Several local restaurants use Baskin’s service and they have nothing but good things to say. Anna Dondero, owner of Dondero’s Kitchen on Milledge Avenue, has been using Baskin’s composting service and her café serves as a model for the other businesses that use Let us Compost. Not only does Dondero's have a composting bin in the kitchen for the staff to use, it also has a bin in the cafe area for its customers. Dondero believes that the composting service really does encourage her customers to compost. “The customers use the bin we put in the café, and we really do produce so much compost that I could not imagine not using Kristen’s service,” Dondero said.
The Last Resort Grill, another local restaurant located on Clayton Street, uses Baskin’s service and the general Manager, Jeneane McGuire says she could not be more pleased with it. “The process is so easy for our staff and it has just become part of our routine now,” McGuire said.

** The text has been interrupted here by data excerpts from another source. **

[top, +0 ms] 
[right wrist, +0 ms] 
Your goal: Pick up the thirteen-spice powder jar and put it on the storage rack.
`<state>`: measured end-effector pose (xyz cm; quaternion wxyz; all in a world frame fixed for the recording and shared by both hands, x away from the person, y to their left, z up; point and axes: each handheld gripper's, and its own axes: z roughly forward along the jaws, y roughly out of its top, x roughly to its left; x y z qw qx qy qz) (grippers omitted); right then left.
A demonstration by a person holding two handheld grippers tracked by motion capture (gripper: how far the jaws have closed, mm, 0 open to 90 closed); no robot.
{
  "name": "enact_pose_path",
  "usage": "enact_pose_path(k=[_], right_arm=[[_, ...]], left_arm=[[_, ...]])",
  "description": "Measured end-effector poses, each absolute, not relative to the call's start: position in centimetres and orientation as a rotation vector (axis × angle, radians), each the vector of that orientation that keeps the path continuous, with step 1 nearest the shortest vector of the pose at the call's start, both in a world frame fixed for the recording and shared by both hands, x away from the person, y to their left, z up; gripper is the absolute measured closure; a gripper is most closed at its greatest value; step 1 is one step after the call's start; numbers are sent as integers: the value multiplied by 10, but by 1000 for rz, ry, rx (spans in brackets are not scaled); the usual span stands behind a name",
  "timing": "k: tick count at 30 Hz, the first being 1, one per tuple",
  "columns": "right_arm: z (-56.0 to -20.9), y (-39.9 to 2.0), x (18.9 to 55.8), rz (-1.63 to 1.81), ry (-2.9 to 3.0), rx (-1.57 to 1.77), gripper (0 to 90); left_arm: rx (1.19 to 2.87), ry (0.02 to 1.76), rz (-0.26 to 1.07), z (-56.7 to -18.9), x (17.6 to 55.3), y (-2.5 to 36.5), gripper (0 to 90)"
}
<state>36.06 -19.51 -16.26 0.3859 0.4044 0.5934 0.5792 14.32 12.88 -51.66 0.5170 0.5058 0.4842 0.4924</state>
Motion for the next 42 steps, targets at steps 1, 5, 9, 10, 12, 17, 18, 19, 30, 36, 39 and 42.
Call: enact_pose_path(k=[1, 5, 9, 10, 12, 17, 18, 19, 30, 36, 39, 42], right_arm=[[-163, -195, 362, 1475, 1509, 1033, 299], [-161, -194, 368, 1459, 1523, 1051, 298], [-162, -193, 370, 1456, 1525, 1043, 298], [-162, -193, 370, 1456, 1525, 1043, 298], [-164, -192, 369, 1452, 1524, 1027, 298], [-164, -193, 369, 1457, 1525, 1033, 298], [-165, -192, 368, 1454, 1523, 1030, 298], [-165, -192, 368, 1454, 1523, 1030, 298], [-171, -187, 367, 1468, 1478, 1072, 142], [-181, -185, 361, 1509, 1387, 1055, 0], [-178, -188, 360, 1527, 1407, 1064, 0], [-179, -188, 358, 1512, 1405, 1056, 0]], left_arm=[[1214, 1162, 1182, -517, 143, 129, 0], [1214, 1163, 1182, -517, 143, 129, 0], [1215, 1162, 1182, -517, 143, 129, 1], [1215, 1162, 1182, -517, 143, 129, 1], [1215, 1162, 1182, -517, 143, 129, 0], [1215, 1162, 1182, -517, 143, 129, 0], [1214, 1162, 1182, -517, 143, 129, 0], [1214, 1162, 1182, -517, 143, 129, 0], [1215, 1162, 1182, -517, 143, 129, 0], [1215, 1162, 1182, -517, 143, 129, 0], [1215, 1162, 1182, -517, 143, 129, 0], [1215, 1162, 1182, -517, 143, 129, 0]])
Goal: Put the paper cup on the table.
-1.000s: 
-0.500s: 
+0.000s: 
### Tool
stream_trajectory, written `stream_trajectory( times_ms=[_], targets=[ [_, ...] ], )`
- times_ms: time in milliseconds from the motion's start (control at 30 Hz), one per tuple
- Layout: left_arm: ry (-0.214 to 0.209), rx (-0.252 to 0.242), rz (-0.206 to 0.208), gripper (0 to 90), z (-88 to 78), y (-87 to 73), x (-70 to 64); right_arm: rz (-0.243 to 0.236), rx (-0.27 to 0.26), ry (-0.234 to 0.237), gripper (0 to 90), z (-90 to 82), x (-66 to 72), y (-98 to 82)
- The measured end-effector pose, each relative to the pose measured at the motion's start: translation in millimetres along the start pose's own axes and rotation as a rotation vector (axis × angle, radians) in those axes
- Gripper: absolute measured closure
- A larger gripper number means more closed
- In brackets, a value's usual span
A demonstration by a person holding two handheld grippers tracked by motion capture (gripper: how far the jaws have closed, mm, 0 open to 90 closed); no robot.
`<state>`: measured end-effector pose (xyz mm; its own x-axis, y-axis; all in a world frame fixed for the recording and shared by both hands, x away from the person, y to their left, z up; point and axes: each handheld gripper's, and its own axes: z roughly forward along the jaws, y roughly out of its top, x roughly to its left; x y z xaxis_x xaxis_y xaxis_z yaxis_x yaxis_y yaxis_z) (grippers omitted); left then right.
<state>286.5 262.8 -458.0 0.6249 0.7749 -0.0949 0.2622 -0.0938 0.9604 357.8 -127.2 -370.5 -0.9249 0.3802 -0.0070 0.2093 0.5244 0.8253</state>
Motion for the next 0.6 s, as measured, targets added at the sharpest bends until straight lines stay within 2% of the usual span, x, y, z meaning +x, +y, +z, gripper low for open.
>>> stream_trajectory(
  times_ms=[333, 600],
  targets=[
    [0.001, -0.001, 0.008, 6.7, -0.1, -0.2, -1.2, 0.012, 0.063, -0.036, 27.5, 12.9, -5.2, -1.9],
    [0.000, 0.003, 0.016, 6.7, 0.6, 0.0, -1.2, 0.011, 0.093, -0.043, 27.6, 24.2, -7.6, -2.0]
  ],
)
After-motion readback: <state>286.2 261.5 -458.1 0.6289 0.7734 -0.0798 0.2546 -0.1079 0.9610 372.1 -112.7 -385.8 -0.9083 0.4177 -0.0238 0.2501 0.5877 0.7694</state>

Baskin’s success has been spreading to many local businesses and restaurants downtown and around the Athens area.
According to the 2013 Athens-Clarke County Recycling and Waste Reduction analysis, Athens-Clarke County alone produced 67,000 tons of trash in just 2013. The recycling facility has helped relieve the compilation of trash immensely, and Baskin’s composting service has helped even more. Athens responded positively to Baskin's efforts to create a healthier and less-contaminated city, and her business continues to grow. Let Us Compost has expanded significantly, in the past couple of months, and Baskin's vision for the future expands with her business. Part of her vision includes an addition of CityPod, an easy way for the people of Athens to take their composting to a central location where it can be turned into a finished product, fertilizer, in 6-8 weeks. She is also working on a way to create a simple solution to train people how to compost. “I want Athens to be a town where composting is just as prevalent as recycling or trash pickup. If everyone got on board with this, we could really create a much more sustainable community.”